Emily setzte sich auf Chris Bett, wo Levin sich zu ihrer Empörung neben ihr niederließ. Chris hob die Augenbrauen, sagte jedoch nichts und sank in seinen Sessel.
"Emily, was ist passiert?" Er schien beschlossen zu haben, Levin, der sich entspannt zurückgelehnt hatte und neugierig seine Umgebung musterte, zu ignorieren.
"Ich- Es ist kompliziert", begann sie und erzählte ihm, was alles passiert war, seit sie seine Wohnung verlassen hatte, wobei sie jedoch versuchte es nicht so seltsam wirken zu lassen, dass Levin immer plötzlich aufgetaucht war. Für Chris musste es sich so anhören, als wäre Levin die ganze Zeit bei ihr gewesen. Auch nicht viel besser. Chris sah sie für ein paar Augenblicke nur an.
"Aber dir geht es soweit gut?" Besorgt musterte er sie und Emily fielen wieder die ganzen kleinen Kratzer und die aufgeplatzte Lippe in ihrem Gesicht ein. Sie nickte.
"Also kann ich hierbleiben? Nur heute Nacht? Also den Rest, der davon noch übrig ist, meine ich." Erwartungsvoll sah sie ihn an und hoffte, obwohl sie sich dabei schäbig fühlte, dass ihre großen Augen auf ihn auch so wirkten, wie sie es scheinbar bei anderen Männern taten. Anziehend kann er mich ja kaum finden. Ich bin doch noch fast ein Kind für ihn, aber vielleicht funktioniert ja deswegen das Kindchenschema. Emily schob bei diesem Gedanken auch noch ihre Unterlippe vor und versuchte zu ignorieren, dass Levin neben ihr leise lachte und sachte den Kopf schüttelte. Chris nickte.
"Und…ähm...?" Chris sprach Levin immer noch nicht an, sondern nickte nur in seine Richtung.
"Oh, keine Sorge. Ich habe nicht die Absicht bei dir zu übernachten. Ich wollte Emily lediglich sicher hier abliefern." Mit einem Lächeln, das andere freundlich gefunden hätten, das Emily jedoch Schauer über den Rücken jagte, sah er sie an. Emily erwiderte den Blick gehässig.

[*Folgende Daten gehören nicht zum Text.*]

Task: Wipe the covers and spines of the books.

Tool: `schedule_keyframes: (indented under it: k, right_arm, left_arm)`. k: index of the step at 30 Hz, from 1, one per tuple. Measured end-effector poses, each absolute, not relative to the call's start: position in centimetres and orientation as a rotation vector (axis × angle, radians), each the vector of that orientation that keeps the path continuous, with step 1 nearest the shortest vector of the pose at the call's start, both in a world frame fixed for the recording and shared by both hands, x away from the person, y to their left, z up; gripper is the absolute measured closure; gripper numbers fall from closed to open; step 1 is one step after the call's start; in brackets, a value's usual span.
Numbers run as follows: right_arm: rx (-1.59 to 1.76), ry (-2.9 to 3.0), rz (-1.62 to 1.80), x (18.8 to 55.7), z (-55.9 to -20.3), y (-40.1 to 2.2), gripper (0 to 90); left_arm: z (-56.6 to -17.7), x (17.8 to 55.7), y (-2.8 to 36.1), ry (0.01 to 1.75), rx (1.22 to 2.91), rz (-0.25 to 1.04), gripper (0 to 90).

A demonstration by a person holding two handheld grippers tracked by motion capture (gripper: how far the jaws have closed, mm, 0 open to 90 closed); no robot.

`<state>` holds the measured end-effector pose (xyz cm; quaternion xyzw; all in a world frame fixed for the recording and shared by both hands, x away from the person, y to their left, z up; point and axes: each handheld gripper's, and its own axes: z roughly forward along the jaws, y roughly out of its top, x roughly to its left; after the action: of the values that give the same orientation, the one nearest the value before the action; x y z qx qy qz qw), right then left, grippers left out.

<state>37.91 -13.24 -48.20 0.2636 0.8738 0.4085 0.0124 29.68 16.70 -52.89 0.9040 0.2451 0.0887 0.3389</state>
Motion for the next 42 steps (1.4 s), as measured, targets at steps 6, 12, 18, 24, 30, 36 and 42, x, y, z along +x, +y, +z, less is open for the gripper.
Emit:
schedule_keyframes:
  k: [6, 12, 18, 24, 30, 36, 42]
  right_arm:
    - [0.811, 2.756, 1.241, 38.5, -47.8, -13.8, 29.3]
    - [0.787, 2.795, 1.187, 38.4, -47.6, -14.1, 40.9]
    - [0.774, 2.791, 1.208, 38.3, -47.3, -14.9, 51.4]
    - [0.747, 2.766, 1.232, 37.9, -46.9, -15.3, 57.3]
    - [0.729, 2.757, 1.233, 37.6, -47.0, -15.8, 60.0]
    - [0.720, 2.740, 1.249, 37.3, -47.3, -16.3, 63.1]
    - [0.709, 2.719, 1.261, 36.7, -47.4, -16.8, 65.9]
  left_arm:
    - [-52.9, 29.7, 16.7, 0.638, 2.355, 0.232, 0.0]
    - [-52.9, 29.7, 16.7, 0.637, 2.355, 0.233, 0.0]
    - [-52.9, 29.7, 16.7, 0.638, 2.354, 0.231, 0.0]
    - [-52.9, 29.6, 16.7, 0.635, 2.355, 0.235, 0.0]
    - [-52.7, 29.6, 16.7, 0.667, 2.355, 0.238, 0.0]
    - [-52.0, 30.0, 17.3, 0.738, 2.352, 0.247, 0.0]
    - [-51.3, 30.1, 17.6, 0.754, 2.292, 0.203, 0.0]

"Gute Nacht ihr Zwei", trällerte Levin und verließ, mit einem Zwinkern seines linken Auges für Emily und einem kurzen Winken mit der rechten Hand an Chris, die Wohnung. Emily erwartete, dass Chris sie fragen würde, wer Levin war, woher sie ihn kannte oder etwas in der Art, doch Chris sah sie nur noch einen Moment an und gähnte dann.
"Leg dich ruhig in mein Bett, ich schlafe in Alex Zimmer." Alex war einer von Chris beiden Mitbewohnern. Emily wollte protestieren, doch da ihr keine andere Lösung einfiel, nickte sie nur, zog die Hose, die sie sich über ihre Boxershorts gezogen hatte, aus und legte sich hin. Chris wünschte ihr eine Gute Nacht und verließ, das Licht ausschaltend, sein Zimmer. Für einige Minuten lag Emily hellwach im Bett und bezweifelte, dass sie in der Lage sein würde, einzuschlafen, doch dann überkam sie mit einem Mal eine Welle der Müdigkeit und sie fiel in einen tiefen Schlaf.